__What you are asked to do__
Nothing is to be left out: repeat every entry exactly as given.

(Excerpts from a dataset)
::::::::
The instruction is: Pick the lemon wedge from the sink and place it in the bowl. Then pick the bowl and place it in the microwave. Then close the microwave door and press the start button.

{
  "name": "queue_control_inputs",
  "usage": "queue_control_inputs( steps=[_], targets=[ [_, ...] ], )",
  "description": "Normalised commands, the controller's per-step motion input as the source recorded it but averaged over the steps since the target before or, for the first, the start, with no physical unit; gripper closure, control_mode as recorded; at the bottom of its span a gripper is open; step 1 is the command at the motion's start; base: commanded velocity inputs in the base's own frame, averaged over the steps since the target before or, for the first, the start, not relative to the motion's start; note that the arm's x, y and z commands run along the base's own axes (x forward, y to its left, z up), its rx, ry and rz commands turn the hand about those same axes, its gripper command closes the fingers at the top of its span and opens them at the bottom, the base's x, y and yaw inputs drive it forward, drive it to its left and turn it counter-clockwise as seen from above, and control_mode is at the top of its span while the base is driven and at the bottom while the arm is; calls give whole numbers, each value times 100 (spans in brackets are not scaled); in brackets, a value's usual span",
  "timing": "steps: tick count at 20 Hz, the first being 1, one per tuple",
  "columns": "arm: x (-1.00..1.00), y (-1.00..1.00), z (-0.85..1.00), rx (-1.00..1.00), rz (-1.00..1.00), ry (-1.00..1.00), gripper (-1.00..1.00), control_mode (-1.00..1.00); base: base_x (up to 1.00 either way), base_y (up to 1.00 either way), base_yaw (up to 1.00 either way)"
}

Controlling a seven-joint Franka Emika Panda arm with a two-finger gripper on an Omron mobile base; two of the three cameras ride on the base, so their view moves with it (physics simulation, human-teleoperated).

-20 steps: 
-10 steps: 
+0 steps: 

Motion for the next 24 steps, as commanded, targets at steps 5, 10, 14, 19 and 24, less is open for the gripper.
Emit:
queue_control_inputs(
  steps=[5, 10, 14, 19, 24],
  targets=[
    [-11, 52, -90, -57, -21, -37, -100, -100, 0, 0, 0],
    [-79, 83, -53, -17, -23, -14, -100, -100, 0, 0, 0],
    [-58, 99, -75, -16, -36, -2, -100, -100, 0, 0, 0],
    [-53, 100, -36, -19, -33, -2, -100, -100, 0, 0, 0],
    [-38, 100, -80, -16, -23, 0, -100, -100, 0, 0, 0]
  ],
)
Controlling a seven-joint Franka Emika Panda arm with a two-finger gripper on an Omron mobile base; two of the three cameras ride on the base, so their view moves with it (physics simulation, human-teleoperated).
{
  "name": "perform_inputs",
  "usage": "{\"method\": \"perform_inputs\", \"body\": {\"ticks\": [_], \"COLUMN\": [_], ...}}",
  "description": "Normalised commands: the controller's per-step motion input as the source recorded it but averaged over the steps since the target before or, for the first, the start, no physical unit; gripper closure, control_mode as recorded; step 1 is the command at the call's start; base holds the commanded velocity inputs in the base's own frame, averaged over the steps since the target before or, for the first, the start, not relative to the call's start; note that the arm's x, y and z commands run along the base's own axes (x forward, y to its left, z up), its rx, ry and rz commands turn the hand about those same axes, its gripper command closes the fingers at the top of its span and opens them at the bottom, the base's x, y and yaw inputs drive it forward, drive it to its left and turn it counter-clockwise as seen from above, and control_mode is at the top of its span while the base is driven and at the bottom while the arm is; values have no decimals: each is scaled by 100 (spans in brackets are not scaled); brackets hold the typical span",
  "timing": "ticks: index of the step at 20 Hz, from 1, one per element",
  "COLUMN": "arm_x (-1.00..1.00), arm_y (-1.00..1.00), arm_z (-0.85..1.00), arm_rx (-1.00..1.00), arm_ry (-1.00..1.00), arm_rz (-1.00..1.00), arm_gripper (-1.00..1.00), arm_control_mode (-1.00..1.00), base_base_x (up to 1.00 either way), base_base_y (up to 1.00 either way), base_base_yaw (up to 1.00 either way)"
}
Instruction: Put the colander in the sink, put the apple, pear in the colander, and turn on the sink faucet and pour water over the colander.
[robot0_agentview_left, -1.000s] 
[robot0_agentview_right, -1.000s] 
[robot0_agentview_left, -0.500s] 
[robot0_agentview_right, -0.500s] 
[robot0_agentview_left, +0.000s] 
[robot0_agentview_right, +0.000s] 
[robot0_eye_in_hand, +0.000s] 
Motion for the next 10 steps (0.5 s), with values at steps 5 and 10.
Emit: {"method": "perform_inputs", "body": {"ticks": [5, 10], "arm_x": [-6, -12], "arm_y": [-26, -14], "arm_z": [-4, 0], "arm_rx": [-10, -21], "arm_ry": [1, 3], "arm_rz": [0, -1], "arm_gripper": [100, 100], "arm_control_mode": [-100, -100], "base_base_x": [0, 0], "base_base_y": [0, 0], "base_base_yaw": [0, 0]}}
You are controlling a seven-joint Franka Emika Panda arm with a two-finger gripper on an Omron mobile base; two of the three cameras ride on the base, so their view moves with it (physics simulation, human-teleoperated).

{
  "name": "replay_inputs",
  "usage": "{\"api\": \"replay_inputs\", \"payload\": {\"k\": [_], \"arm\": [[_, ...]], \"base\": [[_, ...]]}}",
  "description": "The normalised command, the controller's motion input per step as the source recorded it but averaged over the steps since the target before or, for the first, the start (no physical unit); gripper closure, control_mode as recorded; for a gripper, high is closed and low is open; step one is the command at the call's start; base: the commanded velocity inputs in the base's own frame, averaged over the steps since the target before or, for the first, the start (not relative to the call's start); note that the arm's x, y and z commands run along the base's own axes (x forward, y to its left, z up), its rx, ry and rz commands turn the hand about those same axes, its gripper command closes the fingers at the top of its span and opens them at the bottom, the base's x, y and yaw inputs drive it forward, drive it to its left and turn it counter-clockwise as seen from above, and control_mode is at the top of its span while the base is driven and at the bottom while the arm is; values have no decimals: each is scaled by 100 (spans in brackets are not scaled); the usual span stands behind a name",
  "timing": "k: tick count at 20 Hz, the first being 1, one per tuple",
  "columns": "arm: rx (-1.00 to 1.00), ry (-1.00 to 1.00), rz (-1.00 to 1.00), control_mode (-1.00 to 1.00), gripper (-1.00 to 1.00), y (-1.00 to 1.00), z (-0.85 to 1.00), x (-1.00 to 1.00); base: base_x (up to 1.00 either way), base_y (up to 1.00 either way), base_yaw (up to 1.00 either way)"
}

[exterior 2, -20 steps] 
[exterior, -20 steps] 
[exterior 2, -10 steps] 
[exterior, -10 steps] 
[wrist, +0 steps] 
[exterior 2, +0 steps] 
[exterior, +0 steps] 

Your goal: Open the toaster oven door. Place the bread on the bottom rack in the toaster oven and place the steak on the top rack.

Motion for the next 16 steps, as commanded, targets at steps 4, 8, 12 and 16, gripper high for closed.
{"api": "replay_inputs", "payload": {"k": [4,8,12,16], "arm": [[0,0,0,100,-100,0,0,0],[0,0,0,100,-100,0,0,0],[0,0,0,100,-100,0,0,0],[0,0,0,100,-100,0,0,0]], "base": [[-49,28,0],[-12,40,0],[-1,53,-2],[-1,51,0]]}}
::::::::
__Exercise answer__
The instruction is: Pick the lemon wedge from the sink and place it in the bowl. Then pick the bowl and place it in the microwave. Then close the microwave door and press the start button.

{
  "name": "queue_control_inputs",
  "usage": "queue_control_inputs( steps=[_], targets=[ [_, ...] ], )",
  "description": "Normalised commands, the controller's per-step motion input as the source recorded it but averaged over the steps since the target before or, for the first, the start, with no physical unit; gripper closure, control_mode as recorded; at the bottom of its span a gripper is open; step 1 is the command at the motion's start; base: commanded velocity inputs in the base's own frame, averaged over the steps since the target before or, for the first, the start, not relative to the motion's start; note that the arm's x, y and z commands run along the base's own axes (x forward, y to its left, z up), its rx, ry and rz commands turn the hand about those same axes, its gripper command closes the fingers at the top of its span and opens them at the bottom, the base's x, y and yaw inputs drive it forward, drive it to its left and turn it counter-clockwise as seen from above, and control_mode is at the top of its span while the base is driven and at the bottom while the arm is; calls give whole numbers, each value times 100 (spans in brackets are not scaled); in brackets, a value's usual span",
  "timing": "steps: tick count at 20 Hz, the first being 1, one per tuple",
  "columns": "arm: x (-1.00..1.00), y (-1.00..1.00), z (-0.85..1.00), rx (-1.00..1.00), rz (-1.00..1.00), ry (-1.00..1.00), gripper (-1.00..1.00), control_mode (-1.00..1.00); base: base_x (up to 1.00 either way), base_y (up to 1.00 either way), base_yaw (up to 1.00 either way)"
}

Controlling a seven-joint Franka Emika Panda arm with a two-finger gripper on an Omron mobile base; two of the three cameras ride on the base, so their view moves with it (physics simulation, human-teleoperated).

-20 steps: 
-10 steps: 
+0 steps: 

Motion for the next 24 steps, as commanded, targets at steps 5, 10, 14, 19 and 24, less is open for the gripper.
Emit:
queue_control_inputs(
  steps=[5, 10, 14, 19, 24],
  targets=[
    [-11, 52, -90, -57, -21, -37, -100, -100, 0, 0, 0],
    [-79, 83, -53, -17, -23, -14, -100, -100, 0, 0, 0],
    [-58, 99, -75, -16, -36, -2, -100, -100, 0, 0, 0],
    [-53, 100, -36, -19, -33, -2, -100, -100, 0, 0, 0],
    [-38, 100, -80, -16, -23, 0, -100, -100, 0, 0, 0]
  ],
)
Controlling a seven-joint Franka Emika Panda arm with a two-finger gripper on an Omron mobile base; two of the three cameras ride on the base, so their view moves with it (physics simulation, human-teleoperated).
{
  "name": "perform_inputs",
  "usage": "{\"method\": \"perform_inputs\", \"body\": {\"ticks\": [_], \"COLUMN\": [_], ...}}",
  "description": "Normalised commands: the controller's per-step motion input as the source recorded it but averaged over the steps since the target before or, for the first, the start, no physical unit; gripper closure, control_mode as recorded; step 1 is the command at the call's start; base holds the commanded velocity inputs in the base's own frame, averaged over the steps since the target before or, for the first, the start, not relative to the call's start; note that the arm's x, y and z commands run along the base's own axes (x forward, y to its left, z up), its rx, ry and rz commands turn the hand about those same axes, its gripper command closes the fingers at the top of its span and opens them at the bottom, the base's x, y and yaw inputs drive it forward, drive it to its left and turn it counter-clockwise as seen from above, and control_mode is at the top of its span while the base is driven and at the bottom while the arm is; values have no decimals: each is scaled by 100 (spans in brackets are not scaled); brackets hold the typical span",
  "timing": "ticks: index of the step at 20 Hz, from 1, one per element",
  "COLUMN": "arm_x (-1.00..1.00), arm_y (-1.00..1.00), arm_z (-0.85..1.00), arm_rx (-1.00..1.00), arm_ry (-1.00..1.00), arm_rz (-1.00..1.00), arm_gripper (-1.00..1.00), arm_control_mode (-1.00..1.00), base_base_x (up to 1.00 either way), base_base_y (up to 1.00 either way), base_base_yaw (up to 1.00 either way)"
}
Instruction: Put the colander in the sink, put the apple, pear in the colander, and turn on the sink faucet and pour water over the colander.
[robot0_agentview_left, -1.000s] 
[robot0_agentview_right, -1.000s] 
[robot0_agentview_left, -0.500s] 
[robot0_agentview_right, -0.500s] 
[robot0_agentview_left, +0.000s] 
[robot0_agentview_right, +0.000s] 
[robot0_eye_in_hand, +0.000s] 
Motion for the next 10 steps (0.5 s), with values at steps 5 and 10.
Emit: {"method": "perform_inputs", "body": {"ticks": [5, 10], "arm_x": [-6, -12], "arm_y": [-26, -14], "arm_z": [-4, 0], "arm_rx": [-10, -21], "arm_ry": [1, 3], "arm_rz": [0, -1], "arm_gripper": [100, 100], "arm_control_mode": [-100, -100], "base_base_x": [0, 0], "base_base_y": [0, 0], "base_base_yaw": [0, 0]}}
You are controlling a seven-joint Franka Emika Panda arm with a two-finger gripper on an Omron mobile base; two of the three cameras ride on the base, so their view moves with it (physics simulation, human-teleoperated).

{
  "name": "replay_inputs",
  "usage": "{\"api\": \"replay_inputs\", \"payload\": {\"k\": [_], \"arm\": [[_, ...]], \"base\": [[_, ...]]}}",
  "description": "The normalised command, the controller's motion input per step as the source recorded it but averaged over the steps since the target before or, for the first, the start (no physical unit); gripper closure, control_mode as recorded; for a gripper, high is closed and low is open; step one is the command at the call's start; base: the commanded velocity inputs in the base's own frame, averaged over the steps since the target before or, for the first, the start (not relative to the call's start); note that the arm's x, y and z commands run along the base's own axes (x forward, y to its left, z up), its rx, ry and rz commands turn the hand about those same axes, its gripper command closes the fingers at the top of its span and opens them at the bottom, the base's x, y and yaw inputs drive it forward, drive it to its left and turn it counter-clockwise as seen from above, and control_mode is at the top of its span while the base is driven and at the bottom while the arm is; values have no decimals: each is scaled by 100 (spans in brackets are not scaled); the usual span stands behind a name",
  "timing": "k: tick count at 20 Hz, the first being 1, one per tuple",
  "columns": "arm: rx (-1.00 to 1.00), ry (-1.00 to 1.00), rz (-1.00 to 1.00), control_mode (-1.00 to 1.00), gripper (-1.00 to 1.00), y (-1.00 to 1.00), z (-0.85 to 1.00), x (-1.00 to 1.00); base: base_x (up to 1.00 either way), base_y (up to 1.00 either way), base_yaw (up to 1.00 either way)"
}

[exterior 2, -20 steps] 
[exterior, -20 steps] 
[exterior 2, -10 steps] 
[exterior, -10 steps] 
[wrist, +0 steps] 
[exterior 2, +0 steps] 
[exterior, +0 steps] 

Your goal: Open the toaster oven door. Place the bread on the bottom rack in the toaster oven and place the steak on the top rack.

Motion for the next 16 steps, as commanded, targets at steps 4, 8, 12 and 16, gripper high for closed.
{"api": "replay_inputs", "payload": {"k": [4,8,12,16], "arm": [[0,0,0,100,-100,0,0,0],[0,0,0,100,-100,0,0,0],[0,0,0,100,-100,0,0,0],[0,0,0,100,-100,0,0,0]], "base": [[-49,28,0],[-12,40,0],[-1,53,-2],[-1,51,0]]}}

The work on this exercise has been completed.